Lucu, jika polisi tidak mengetahui larangan penggunaan gas air mata dalam stadion, sedangkan Ketua PSSI saat ini, Mochammad Iriawan yang lebih akrab dipanggil Iwan Bule tak lain adalah purnawirawan polisi. Tindakan polisi yang menembak gas air mata hanya punya dua kemungkinan: koordinasi yang buruk antara PSSI dan kepolisian, atau, memang mereka hobi melakukan kekerasan.

Akibat dari tembakan gas air mata di Kanjuruhan, banyak nyawa gugur sia-sia. Dalam konferensi pers di Kepanjen, Malang (2/10/2022), Menteri Koordinator Bidang Pembangunan Manusia dan Kebudayaan (PMK), Muhadjir Effendy menyebutkan total korban mencapai 448 orang, dengan rincian: 125 orang meninggal, 21 orang luka berat, dan 302 orang luka ringan.

Tragedi yang Terulang Kembali

Tiga bulan lalu, dua orang Bobotoh meninggal di Stadion Gelora Bandung Lautan Api akibat berdesakan di pintu masuk. Banyak pihak menuntut PSSI dan PT LIB tidak memulai Liga 1 sebelum memperbaiki regulasi keselamatan dan keamanan stadion. Namun, Liga 1 terus bergulir tanpa perbaikan yang berarti.

Berkaca kepada tragedi kemanusiaan yang terus berulang di lapangan, regulasi sepak bola di Indonesia sepertinya lebih berorientasi kepada kepentingan bisnis daripada keselamatan pihak-pihak terkait.
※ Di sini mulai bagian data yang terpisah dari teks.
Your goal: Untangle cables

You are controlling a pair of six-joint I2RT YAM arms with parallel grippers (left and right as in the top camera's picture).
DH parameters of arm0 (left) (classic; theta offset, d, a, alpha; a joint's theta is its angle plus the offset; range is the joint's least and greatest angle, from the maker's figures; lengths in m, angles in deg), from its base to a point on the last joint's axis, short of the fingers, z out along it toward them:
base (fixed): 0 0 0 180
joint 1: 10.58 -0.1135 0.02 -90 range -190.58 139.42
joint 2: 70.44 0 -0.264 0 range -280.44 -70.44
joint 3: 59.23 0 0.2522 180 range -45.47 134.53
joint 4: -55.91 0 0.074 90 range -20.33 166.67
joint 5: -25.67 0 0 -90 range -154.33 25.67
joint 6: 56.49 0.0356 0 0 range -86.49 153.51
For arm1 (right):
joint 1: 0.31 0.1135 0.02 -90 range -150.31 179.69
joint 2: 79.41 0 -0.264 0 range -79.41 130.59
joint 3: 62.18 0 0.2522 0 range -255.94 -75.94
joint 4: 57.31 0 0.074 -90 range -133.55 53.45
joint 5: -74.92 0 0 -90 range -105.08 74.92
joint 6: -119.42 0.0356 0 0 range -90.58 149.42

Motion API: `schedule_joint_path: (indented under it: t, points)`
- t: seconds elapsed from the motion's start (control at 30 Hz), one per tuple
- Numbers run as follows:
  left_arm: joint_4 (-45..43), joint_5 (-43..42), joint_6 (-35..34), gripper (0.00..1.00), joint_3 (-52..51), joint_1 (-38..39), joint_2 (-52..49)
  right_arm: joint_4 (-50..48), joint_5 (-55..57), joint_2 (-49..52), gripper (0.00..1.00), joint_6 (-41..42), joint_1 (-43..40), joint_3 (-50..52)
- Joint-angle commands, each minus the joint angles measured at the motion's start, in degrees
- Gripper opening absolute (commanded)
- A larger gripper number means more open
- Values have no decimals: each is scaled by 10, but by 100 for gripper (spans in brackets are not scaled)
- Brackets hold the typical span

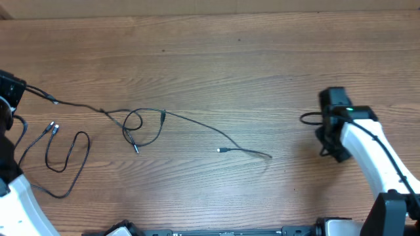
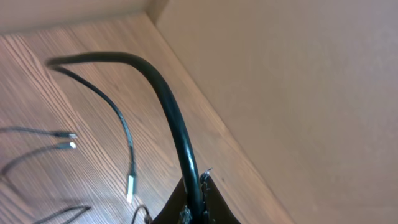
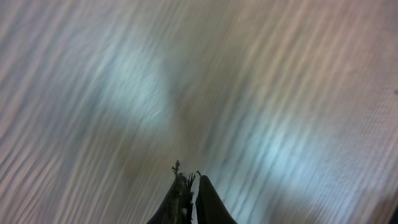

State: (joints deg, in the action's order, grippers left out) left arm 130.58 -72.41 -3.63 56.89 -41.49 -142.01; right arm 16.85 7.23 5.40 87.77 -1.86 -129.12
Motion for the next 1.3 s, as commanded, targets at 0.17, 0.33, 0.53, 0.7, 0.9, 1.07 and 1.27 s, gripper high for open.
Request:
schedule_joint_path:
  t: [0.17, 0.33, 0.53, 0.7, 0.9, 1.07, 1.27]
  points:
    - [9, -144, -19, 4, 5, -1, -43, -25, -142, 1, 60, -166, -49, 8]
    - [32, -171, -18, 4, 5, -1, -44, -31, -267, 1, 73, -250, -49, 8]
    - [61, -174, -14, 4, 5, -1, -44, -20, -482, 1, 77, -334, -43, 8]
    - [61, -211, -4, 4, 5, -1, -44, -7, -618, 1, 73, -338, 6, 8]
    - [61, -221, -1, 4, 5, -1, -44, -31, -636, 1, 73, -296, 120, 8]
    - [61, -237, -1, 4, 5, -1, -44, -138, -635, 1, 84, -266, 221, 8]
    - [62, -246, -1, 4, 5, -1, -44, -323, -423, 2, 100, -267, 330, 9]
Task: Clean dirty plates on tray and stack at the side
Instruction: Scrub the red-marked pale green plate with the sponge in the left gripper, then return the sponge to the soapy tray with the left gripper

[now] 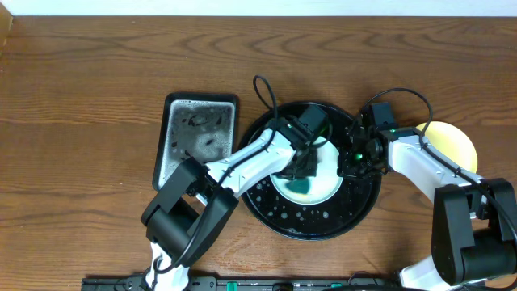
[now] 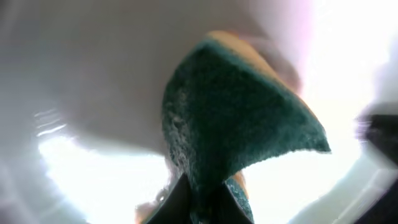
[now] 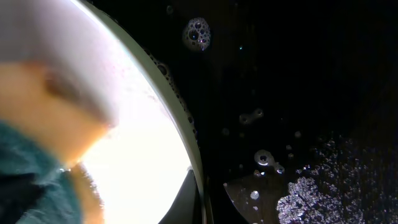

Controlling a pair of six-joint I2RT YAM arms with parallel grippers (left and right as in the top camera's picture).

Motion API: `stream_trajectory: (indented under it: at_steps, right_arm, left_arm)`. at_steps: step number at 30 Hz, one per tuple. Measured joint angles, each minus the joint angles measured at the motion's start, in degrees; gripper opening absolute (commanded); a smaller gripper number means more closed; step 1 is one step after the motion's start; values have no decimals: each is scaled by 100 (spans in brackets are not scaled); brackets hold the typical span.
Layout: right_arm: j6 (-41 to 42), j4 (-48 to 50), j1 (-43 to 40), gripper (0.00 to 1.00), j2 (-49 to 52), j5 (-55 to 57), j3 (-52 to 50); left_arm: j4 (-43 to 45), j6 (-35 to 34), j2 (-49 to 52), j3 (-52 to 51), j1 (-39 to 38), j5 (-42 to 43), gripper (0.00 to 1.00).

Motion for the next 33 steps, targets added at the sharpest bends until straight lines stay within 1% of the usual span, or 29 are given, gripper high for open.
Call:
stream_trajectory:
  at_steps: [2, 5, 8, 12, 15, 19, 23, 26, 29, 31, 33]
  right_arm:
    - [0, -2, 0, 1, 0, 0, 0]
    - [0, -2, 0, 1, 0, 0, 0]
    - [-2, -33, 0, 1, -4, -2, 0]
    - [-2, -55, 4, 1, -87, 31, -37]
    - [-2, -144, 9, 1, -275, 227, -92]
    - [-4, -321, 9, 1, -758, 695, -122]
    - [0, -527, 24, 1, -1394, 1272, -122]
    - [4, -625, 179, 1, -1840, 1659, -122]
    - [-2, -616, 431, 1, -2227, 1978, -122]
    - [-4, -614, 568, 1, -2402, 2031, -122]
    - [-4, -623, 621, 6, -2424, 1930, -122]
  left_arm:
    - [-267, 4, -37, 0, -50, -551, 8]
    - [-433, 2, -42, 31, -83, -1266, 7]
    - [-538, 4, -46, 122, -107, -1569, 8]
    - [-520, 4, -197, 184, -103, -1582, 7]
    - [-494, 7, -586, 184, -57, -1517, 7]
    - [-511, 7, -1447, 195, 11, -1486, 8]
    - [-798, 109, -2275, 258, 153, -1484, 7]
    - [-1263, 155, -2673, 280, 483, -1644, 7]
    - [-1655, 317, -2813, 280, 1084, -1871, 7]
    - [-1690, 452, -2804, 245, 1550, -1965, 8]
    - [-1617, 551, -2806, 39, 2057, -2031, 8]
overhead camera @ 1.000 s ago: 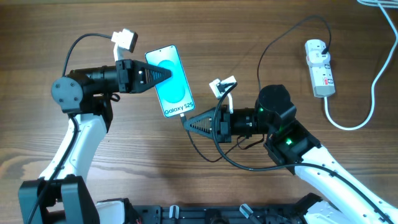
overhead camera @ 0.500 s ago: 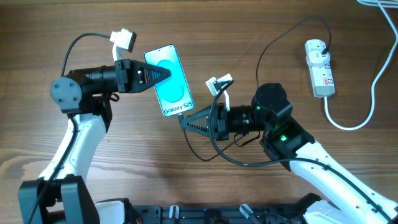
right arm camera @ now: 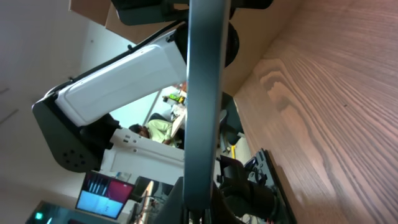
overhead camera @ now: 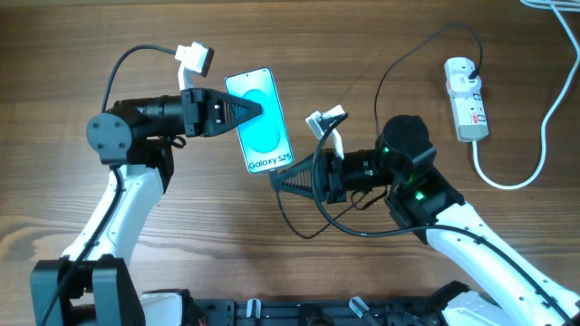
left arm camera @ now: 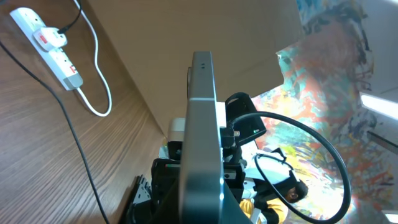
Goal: Plug charger to phone and switch on socket
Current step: 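Push the connector up into the phone port with the right gripper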
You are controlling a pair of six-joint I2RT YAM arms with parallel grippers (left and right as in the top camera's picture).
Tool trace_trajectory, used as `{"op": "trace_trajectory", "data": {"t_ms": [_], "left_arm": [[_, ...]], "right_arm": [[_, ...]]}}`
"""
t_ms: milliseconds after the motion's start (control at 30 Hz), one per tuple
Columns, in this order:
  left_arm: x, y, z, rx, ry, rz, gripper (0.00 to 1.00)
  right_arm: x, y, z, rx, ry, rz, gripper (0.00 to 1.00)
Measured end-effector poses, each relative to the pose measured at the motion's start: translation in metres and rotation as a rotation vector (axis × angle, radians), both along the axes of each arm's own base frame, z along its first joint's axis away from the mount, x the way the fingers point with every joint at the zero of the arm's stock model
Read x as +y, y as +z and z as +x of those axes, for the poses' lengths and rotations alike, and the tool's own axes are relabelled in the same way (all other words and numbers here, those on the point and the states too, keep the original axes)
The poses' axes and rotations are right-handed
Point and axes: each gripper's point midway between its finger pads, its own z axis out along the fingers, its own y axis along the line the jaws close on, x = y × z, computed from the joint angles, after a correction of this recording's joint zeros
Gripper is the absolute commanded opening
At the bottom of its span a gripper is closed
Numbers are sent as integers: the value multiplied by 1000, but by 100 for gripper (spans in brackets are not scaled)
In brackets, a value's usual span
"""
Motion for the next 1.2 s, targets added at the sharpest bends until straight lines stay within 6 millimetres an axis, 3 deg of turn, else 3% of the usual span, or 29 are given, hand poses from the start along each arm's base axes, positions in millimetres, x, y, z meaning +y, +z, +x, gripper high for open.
{"op": "trace_trajectory", "data": {"t_ms": [500,667,800,1000,1100,1200], "left_arm": [[-11,-7,-4,12,12,-42,4],[-10,-20,-5,57,28,-53,4],[-9,-21,-7,35,31,-51,4],[17,-36,-8,41,40,16,4],[28,-36,-2,37,79,15,4],[33,-36,1,35,102,11,4]], "right_arm": [[-4,-5,-2,28,19,-15,5],[-5,-12,-6,57,35,-37,6],[-5,-16,-5,78,29,-52,11],[-4,-14,13,58,-60,-58,25],[-2,-25,7,102,-47,-99,35],[14,-31,-8,88,-25,-126,44]]}}
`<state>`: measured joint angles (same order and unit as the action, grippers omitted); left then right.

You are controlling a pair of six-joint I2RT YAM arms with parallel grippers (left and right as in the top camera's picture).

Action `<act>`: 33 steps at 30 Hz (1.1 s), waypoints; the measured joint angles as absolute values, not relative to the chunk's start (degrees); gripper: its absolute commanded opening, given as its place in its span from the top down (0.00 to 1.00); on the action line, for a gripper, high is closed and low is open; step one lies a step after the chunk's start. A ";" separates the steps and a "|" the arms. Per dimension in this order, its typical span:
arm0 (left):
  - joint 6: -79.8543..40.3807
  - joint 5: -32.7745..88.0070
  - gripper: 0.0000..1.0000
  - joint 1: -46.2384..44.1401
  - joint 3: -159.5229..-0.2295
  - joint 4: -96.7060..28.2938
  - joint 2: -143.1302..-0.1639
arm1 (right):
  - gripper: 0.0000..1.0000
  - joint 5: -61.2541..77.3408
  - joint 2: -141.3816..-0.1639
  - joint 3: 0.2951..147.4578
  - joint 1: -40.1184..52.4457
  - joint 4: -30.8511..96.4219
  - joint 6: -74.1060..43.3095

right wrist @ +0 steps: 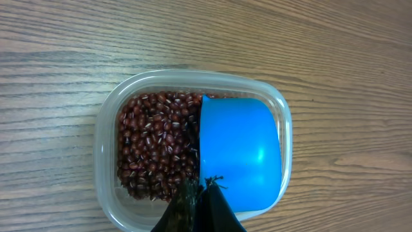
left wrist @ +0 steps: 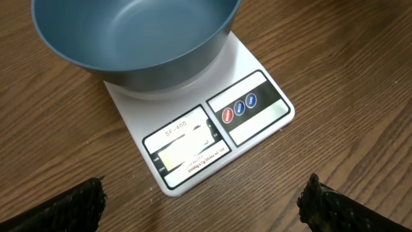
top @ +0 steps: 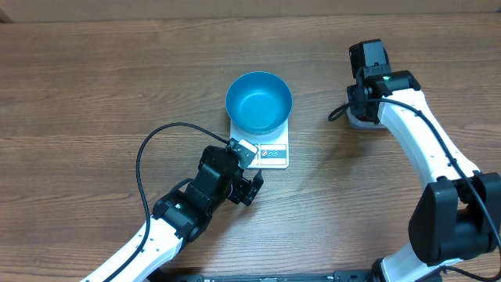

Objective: Scoop item into bowl and weigh 150g on scale
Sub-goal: 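Drag the scoop through the beans with the right gripper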

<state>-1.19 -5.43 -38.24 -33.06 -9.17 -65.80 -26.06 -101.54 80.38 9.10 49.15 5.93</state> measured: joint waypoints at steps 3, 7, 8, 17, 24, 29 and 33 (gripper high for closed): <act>-1.19 -5.43 0.01 -38.24 -33.06 -9.17 -65.80 | 0.96 -23.81 -101.56 80.38 9.02 49.23 5.72; -1.19 -5.43 0.01 -38.24 -33.06 -9.17 -65.80 | 0.96 -21.19 -101.56 80.38 8.49 49.30 4.95; -1.19 -5.43 0.01 -38.24 -33.06 -9.17 -65.80 | 0.96 -20.73 -101.56 80.38 8.25 49.28 4.67; -1.19 -5.43 0.00 -38.24 -33.06 -9.17 -65.80 | 0.96 -17.67 -101.56 80.82 6.46 50.46 4.03; -1.19 -5.43 0.00 -38.24 -33.06 -9.17 -65.80 | 0.96 -11.03 -101.54 81.41 2.87 50.68 3.77; -1.19 -5.43 0.00 -38.24 -33.06 -9.17 -65.80 | 0.96 -7.29 -101.54 81.76 0.82 51.22 3.60; -1.19 -5.43 0.01 -38.24 -33.06 -9.17 -65.80 | 0.96 -4.60 -101.54 81.76 -0.19 51.40 3.64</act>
<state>-1.19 -5.43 -38.24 -33.06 -9.17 -65.80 -4.60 -101.54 81.76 -0.19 51.40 3.64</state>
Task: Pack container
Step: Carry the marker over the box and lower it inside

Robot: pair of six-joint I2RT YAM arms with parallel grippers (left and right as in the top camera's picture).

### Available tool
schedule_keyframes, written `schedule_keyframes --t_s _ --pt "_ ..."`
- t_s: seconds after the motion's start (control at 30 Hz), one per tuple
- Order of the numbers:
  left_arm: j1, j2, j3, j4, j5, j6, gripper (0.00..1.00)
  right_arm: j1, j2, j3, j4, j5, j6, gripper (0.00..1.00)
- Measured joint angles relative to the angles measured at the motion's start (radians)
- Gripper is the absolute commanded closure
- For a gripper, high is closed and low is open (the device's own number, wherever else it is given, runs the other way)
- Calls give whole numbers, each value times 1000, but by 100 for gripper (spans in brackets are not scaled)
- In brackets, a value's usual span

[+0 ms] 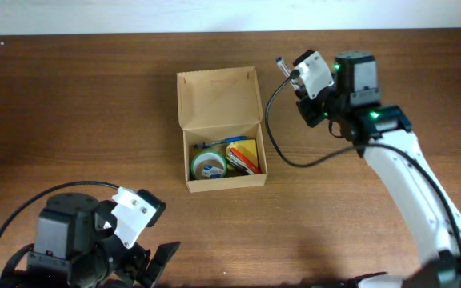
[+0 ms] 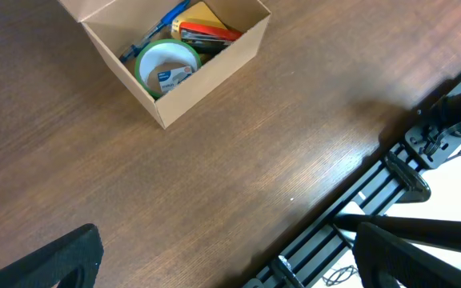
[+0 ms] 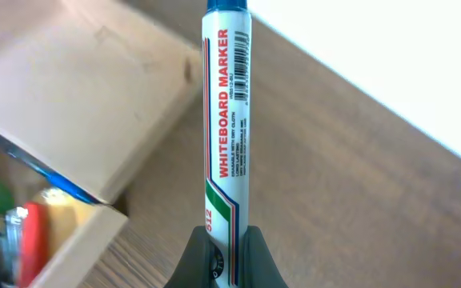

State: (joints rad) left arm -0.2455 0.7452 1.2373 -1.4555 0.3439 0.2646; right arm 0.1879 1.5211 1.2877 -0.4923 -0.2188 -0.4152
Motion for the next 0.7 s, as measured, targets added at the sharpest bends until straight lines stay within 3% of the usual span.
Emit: schedule_keyframes --t_s 0.4,0.7 --pt "0 0 0 0 0 0 0 11 -69 1 -32 -331 -14 96" --pt "0 0 0 0 0 0 0 171 -63 1 -149 -391 -224 96"
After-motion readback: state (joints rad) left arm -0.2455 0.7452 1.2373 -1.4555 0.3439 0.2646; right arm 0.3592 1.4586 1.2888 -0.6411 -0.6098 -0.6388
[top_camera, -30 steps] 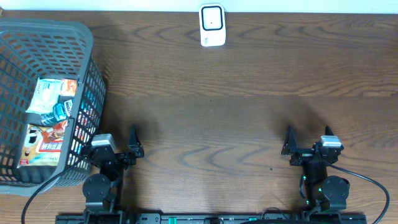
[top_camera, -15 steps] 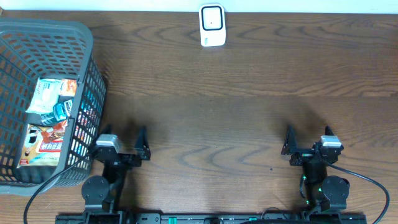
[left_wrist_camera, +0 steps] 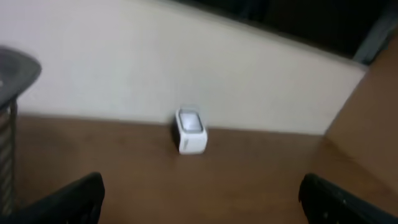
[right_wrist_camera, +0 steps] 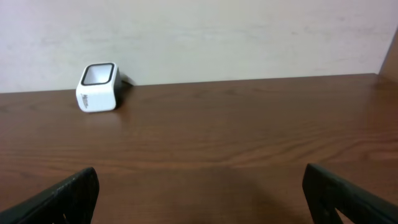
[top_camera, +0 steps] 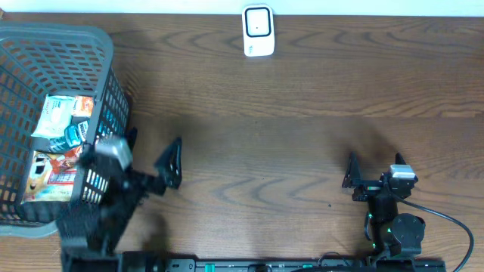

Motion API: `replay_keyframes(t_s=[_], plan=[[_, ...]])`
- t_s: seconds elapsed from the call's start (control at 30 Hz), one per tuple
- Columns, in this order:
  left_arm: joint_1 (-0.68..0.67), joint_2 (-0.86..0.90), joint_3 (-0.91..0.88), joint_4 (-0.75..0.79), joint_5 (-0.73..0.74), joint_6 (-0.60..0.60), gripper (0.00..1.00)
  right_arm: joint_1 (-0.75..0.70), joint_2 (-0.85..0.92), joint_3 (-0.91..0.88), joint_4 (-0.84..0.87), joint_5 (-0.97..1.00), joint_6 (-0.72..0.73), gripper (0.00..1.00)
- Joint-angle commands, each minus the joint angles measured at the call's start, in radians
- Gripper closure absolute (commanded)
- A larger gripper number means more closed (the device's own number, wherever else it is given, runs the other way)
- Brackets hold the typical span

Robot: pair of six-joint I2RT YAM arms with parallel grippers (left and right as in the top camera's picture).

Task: Scan the item barcode
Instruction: 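Reach the left gripper up and into the grey basket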

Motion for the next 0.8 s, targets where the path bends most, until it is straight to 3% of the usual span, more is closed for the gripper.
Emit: replay_keyframes(t_s=[0.0, 0.17, 0.27, 0.37, 0.53, 0.77], plan=[[0.003, 0.185, 0.214, -0.138, 0.027, -0.040, 0.00, -0.009, -0.005, -0.001, -0.003, 0.009, -0.012, 0.01], [0.003, 0.377, 0.427, -0.355, 0.222, -0.011, 0.00, -0.009, -0.005, -0.001, -0.003, 0.009, -0.012, 0.01], [0.004, 0.433, 0.430, -0.357, 0.224, -0.011, 0.00, -0.009, -0.005, -0.001, -0.003, 0.009, -0.012, 0.01], [0.022, 0.478, 0.458, -0.299, 0.217, -0.106, 0.00, -0.009, -0.005, -0.001, -0.003, 0.009, -0.012, 0.01], [0.126, 0.583, 0.645, -0.331, 0.107, -0.222, 0.00, -0.009, -0.005, -0.001, -0.003, 0.009, -0.012, 0.01], [0.329, 0.764, 0.957, -0.577, -0.173, -0.276, 0.00, -0.009, -0.005, -0.001, -0.003, 0.009, -0.012, 0.01]])
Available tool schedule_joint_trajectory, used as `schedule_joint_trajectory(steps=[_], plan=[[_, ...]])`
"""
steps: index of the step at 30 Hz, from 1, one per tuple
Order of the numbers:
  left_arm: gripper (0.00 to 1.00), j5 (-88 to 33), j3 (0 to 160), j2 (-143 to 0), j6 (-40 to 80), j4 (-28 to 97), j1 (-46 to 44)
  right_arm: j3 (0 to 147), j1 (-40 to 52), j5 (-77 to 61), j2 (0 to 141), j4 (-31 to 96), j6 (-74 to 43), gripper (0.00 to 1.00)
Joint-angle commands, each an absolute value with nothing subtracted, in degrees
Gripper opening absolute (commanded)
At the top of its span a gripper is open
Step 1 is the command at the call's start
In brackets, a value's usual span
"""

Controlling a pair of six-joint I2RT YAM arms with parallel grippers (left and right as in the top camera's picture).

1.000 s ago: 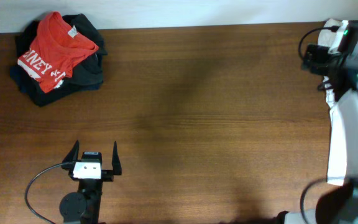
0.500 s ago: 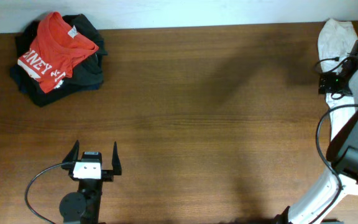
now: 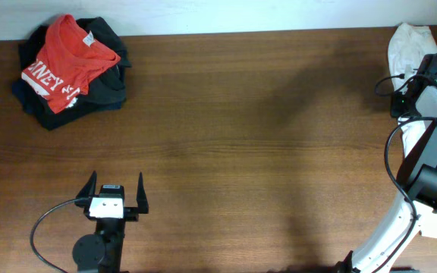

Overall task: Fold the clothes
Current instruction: 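Reach the right gripper to the white T-shirt at the right edge and grasp it, then drag the white T-shirt with the right gripper to the table center and release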

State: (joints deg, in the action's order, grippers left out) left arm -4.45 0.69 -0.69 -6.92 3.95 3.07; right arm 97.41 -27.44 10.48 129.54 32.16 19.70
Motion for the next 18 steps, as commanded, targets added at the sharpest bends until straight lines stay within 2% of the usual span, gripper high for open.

Maka, regulator lebih sibuk mencari kambing hitam dan memikirkan sanksi-sanksi daripada memperbaiki mitigasi di lapangan.

Pada Tragedi Kanjuruhan, giliran Arema Indonesia dijatuhkan sanksi larangan bermain di kandang sampai akhir musim. Alih-alih memikirkan perasaan keluarga korban, Presiden Arema Indonesia sekaligus bos dari Juragan 99, Gilang Widya Pramana lebih fokus kepada kerugian finansial yang akan menimpa klubnya. “Kami tidak bisa mendapat pemasukan dari tiket,” ujar Gilang kepada Kompas TV.

Sementara itu, Menteri Olahraga Zainuddin Amali menyampaikan rasa duka terdalam atas tragedi ini saat konferensi pers (2/10/2022), sekaligus berdoa, “Semoga kita tidak disanksi FIFA atas peristiwa ini, mengingat tahun depan kita akan menyelenggarakan FIFA World Cup U-20 2023.”  

Ada yang kehilangan anak dalam Tragedi Kanjuruhan, banyak yang kehilangan saudara, orang tua, hingga kepercayaan kepada sepak bola. Namun, bagi pemerintah di sini tak penting apa pun yang menghilang dari rakyat, selama mereka tidak kehilangan nama baik di mata dunia dan kesempatan emas untuk jadi tuan rumah Piala Dunia sepak bola. Sepak bola yang sama yang merenggut nyawa anak-anak yang pamit menonton bola dan tak pernah pulang.